In 2012 we worked with WildAid in the Galapagos to develop an oil spill prevention and contingency response unit with the goal of preventing minor and major oil spills from contaminating the fragile ecosystem of the Galapagos islands.
This program includes an inspection station to help prevent future disasters in the fragile ecosystem of the Galapagos Islands. Inspections for small and big boats are performed on board since it is important to witness the performance of wastewater plants, bilges and sludge management. Samples are taken on board and transferred to the laboratory for analysis.
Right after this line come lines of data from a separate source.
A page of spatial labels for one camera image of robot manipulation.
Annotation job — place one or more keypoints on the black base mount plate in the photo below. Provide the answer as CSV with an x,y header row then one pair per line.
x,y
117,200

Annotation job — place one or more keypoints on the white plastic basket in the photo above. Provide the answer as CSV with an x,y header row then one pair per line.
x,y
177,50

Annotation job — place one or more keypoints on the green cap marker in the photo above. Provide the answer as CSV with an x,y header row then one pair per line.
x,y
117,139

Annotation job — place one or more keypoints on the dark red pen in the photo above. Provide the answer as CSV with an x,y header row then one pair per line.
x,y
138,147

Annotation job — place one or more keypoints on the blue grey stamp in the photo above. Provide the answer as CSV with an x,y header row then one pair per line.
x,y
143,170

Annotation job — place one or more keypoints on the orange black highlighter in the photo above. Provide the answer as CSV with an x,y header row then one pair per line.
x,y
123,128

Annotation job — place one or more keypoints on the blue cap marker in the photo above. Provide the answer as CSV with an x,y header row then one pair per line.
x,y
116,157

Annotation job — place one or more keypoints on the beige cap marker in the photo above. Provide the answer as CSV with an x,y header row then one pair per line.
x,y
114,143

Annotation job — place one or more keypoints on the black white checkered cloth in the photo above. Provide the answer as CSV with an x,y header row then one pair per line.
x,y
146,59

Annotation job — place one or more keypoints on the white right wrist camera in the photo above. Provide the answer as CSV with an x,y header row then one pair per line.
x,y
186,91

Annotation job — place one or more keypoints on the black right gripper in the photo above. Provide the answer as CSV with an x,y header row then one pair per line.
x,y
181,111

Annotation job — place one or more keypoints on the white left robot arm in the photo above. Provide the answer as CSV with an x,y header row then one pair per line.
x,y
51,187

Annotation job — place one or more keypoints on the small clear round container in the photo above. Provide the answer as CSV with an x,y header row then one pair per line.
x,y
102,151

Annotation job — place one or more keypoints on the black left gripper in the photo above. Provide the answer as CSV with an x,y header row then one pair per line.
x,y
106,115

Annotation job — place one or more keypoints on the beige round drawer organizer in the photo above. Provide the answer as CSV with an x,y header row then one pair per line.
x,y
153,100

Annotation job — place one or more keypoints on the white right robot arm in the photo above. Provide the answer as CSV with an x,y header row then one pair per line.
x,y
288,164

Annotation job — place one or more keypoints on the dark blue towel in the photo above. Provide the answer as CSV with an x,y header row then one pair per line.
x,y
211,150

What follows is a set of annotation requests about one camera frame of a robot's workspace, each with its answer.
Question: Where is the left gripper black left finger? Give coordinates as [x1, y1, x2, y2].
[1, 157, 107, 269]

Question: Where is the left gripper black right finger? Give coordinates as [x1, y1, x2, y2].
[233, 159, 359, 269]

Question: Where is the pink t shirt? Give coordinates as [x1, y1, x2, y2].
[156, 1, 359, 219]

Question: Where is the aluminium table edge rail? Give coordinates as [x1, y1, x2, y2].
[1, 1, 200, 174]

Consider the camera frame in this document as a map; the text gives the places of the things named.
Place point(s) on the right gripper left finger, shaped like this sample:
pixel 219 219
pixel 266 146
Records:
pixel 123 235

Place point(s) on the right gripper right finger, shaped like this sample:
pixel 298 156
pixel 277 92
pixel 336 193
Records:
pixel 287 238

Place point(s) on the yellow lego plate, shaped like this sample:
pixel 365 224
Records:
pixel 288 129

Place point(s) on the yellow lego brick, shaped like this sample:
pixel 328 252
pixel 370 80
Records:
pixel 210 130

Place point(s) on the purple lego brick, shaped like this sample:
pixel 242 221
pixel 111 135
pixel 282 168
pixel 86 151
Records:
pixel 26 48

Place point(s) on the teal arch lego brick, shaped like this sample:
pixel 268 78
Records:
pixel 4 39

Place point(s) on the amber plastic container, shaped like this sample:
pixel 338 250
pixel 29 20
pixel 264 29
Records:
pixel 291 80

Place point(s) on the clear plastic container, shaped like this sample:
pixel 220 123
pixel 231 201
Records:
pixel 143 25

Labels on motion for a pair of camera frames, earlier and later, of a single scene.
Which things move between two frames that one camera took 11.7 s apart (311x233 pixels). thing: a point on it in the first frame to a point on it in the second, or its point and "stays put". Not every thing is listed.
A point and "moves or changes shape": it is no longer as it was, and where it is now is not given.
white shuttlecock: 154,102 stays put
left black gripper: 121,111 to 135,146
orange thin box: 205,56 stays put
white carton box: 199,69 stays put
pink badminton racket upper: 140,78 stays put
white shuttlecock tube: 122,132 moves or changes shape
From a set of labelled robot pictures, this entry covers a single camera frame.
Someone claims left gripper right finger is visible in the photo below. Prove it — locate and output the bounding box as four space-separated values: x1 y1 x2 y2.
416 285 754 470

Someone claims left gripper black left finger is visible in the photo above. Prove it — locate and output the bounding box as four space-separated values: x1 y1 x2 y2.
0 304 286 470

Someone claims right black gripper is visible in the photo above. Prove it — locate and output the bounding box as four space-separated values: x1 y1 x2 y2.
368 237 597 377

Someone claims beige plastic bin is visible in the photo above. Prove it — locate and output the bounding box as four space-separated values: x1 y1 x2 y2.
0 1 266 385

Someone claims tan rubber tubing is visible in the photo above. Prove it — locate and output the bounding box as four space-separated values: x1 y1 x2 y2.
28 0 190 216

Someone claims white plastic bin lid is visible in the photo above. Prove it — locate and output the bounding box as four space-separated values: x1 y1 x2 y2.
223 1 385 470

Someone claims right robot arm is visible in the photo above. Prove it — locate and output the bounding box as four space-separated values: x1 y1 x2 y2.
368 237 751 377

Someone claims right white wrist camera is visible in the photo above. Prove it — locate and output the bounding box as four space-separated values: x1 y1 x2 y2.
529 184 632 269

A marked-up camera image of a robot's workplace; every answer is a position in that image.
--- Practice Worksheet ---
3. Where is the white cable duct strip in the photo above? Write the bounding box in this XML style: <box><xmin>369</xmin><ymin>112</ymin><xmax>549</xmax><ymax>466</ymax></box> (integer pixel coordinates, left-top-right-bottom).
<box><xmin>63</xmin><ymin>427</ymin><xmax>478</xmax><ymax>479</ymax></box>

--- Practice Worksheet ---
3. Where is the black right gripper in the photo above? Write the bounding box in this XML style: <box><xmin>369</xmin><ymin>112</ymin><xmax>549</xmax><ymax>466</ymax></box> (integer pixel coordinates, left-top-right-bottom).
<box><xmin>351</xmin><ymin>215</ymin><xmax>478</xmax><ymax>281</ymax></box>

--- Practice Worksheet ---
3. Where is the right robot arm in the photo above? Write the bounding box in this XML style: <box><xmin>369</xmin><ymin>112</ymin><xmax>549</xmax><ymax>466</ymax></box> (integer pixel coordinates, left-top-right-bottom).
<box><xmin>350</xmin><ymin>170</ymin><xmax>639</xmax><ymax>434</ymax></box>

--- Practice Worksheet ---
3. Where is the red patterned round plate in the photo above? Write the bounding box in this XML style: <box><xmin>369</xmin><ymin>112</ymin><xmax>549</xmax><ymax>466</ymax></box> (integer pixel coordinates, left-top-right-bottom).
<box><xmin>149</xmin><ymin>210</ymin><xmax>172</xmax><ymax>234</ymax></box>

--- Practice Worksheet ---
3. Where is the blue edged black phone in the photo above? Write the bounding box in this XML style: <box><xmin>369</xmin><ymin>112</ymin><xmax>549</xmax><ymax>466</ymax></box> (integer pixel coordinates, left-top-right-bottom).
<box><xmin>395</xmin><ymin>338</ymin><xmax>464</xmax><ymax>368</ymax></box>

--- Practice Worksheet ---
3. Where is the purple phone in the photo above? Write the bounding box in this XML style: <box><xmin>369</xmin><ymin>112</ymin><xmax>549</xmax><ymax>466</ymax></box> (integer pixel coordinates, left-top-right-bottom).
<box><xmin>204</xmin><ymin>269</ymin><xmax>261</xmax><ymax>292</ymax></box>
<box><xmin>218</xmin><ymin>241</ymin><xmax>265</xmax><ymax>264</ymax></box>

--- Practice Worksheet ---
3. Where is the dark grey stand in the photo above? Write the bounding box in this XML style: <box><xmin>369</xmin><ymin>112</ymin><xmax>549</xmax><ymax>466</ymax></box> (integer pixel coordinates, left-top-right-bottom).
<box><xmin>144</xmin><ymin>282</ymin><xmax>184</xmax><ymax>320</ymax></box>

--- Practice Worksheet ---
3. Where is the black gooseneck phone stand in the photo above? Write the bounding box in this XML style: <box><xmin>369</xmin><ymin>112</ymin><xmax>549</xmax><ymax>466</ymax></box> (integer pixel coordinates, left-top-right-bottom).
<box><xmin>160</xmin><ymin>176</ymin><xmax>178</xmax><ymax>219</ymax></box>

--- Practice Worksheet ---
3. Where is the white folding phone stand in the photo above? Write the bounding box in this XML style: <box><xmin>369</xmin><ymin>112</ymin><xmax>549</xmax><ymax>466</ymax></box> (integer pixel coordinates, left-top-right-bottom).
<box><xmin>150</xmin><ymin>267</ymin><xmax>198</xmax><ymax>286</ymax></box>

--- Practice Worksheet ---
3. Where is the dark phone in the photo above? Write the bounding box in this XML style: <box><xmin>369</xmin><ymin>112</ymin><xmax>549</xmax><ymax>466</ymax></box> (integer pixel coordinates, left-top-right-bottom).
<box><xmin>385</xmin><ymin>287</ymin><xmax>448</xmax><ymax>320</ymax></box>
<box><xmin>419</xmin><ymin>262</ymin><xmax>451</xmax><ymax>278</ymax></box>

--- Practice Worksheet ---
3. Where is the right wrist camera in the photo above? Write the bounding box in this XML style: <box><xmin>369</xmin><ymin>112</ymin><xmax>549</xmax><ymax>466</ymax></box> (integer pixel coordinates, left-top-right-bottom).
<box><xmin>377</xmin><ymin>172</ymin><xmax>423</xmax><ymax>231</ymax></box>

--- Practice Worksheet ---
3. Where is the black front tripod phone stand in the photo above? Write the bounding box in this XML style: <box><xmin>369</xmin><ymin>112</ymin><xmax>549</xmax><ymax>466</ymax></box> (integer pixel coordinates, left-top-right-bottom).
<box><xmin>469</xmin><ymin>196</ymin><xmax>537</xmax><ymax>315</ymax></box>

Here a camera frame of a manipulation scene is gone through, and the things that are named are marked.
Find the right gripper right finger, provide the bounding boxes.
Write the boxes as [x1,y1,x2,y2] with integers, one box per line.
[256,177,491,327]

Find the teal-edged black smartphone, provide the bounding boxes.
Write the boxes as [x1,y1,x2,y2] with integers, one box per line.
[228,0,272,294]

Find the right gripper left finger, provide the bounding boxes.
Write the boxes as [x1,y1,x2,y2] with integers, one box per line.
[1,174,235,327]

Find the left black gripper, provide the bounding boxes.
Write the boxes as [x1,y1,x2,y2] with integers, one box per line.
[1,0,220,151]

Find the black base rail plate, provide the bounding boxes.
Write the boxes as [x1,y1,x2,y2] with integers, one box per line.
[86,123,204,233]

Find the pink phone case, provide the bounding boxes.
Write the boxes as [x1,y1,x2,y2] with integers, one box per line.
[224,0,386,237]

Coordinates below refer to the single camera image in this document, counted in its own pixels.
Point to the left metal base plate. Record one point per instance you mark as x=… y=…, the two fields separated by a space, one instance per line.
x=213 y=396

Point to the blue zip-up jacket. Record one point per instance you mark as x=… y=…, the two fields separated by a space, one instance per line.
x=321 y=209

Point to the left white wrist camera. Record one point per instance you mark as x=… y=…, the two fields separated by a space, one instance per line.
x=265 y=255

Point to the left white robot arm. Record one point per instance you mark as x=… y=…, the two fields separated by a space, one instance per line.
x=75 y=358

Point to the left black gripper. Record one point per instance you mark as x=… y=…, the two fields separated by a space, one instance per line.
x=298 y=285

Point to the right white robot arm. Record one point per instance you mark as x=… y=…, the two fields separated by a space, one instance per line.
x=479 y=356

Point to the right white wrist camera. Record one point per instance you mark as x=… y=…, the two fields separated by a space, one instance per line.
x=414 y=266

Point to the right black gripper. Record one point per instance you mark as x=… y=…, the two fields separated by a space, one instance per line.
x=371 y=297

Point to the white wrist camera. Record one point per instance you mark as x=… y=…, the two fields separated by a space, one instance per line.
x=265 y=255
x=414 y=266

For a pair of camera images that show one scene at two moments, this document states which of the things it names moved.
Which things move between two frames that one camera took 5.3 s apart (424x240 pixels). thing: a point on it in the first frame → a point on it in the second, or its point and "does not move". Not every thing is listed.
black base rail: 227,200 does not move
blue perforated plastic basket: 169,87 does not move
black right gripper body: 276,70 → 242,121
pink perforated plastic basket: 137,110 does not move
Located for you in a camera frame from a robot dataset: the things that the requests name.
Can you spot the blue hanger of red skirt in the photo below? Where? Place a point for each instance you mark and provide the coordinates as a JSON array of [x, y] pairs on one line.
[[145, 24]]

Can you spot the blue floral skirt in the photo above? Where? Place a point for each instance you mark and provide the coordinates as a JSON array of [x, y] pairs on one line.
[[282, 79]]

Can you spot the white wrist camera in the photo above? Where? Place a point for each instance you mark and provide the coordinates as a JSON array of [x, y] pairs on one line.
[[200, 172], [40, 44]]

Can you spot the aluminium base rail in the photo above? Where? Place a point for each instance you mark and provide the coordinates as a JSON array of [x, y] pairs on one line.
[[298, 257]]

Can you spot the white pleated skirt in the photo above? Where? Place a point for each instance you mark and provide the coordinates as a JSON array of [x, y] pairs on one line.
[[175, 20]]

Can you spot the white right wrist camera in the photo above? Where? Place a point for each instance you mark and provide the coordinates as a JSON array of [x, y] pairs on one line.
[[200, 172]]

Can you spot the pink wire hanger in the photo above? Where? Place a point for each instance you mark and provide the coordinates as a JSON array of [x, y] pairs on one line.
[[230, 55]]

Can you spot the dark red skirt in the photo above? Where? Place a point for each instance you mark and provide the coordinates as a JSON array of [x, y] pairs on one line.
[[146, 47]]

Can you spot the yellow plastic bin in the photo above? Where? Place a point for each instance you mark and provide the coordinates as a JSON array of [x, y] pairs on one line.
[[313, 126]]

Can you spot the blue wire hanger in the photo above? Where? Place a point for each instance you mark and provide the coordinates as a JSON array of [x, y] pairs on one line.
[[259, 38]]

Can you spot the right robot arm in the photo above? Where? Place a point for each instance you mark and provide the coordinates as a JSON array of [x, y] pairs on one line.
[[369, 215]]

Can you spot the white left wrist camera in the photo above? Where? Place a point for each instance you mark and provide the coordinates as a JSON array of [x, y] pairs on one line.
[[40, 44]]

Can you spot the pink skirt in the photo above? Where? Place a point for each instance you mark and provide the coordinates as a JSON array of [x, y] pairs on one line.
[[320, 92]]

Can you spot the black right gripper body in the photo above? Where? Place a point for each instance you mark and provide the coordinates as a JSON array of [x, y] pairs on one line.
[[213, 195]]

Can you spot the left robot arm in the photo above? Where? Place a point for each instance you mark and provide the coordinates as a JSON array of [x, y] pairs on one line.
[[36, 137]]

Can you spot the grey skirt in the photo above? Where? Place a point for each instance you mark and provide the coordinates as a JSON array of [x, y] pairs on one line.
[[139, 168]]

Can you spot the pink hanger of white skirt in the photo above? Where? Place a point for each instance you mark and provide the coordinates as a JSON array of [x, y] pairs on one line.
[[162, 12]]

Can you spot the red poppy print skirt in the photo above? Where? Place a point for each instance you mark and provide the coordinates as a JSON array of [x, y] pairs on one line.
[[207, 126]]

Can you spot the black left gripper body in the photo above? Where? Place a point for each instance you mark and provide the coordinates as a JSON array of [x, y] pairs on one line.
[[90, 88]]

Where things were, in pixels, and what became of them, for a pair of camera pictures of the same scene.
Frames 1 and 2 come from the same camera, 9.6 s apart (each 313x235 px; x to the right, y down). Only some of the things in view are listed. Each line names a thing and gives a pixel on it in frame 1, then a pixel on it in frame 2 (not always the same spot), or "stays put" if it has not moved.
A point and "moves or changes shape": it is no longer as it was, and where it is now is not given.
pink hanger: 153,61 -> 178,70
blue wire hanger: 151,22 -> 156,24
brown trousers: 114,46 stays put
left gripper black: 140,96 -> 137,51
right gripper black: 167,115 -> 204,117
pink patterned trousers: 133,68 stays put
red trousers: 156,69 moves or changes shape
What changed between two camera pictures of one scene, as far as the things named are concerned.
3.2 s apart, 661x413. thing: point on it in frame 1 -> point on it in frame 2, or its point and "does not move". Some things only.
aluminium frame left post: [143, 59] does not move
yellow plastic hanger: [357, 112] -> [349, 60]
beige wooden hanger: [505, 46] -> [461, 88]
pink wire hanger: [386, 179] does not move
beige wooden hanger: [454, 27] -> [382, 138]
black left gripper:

The inspection station includes:
The Galapagos Islands are located about 1000 km (620 miles) off the Pacific coast of South America. The archipelago is comprised of 13 major islands and scores of islets that served as a living laboratory for Charles Darwin, the renowned evolution theorist. Long before Darwin arrived in the Galapagos, seafarers knew these isolated islands as home to some of the strangest and most wonderful wildlife imaginable, including birds that could swim but no longer fly, aquatic iguanas, dragon-like lizards left over from prehistoric times, and the giant Galapagos tortoises for which the islands were named. Covering nearly 5000 square km (3100 square miles), the Galapagos Islands are one of the most important and significant National Parks in the world.
The principal economic activity in the Galapagos is tourism which started in the early 1970s when local people took visitors around on their fishing boats. Over the past three decades the number of visitors has increased to well over 100,000 tourists each year. With the number of visitors and the population increasing, so has the number of boats increased, along with the risk for small and large oil spills. Due to a lack of resources within Galapagos park management, the risk of oil spills are increased even further. In 2001, the tanker “Jessica” released over 200,000 gallons of diesel and bunker fuel. Since then, there have been other near misses. The US Military Group and the Ecuadorian Navy (Coastguard) performed assessments both in 2002 and 2009, respectively and identified courses of action in order to prevent and properly react against these potential risks. In order to prevent further incidences such as this, it was recommended that an oil spill prevention and contingency response control unit be based on Baltra island, centrally located within the reserve.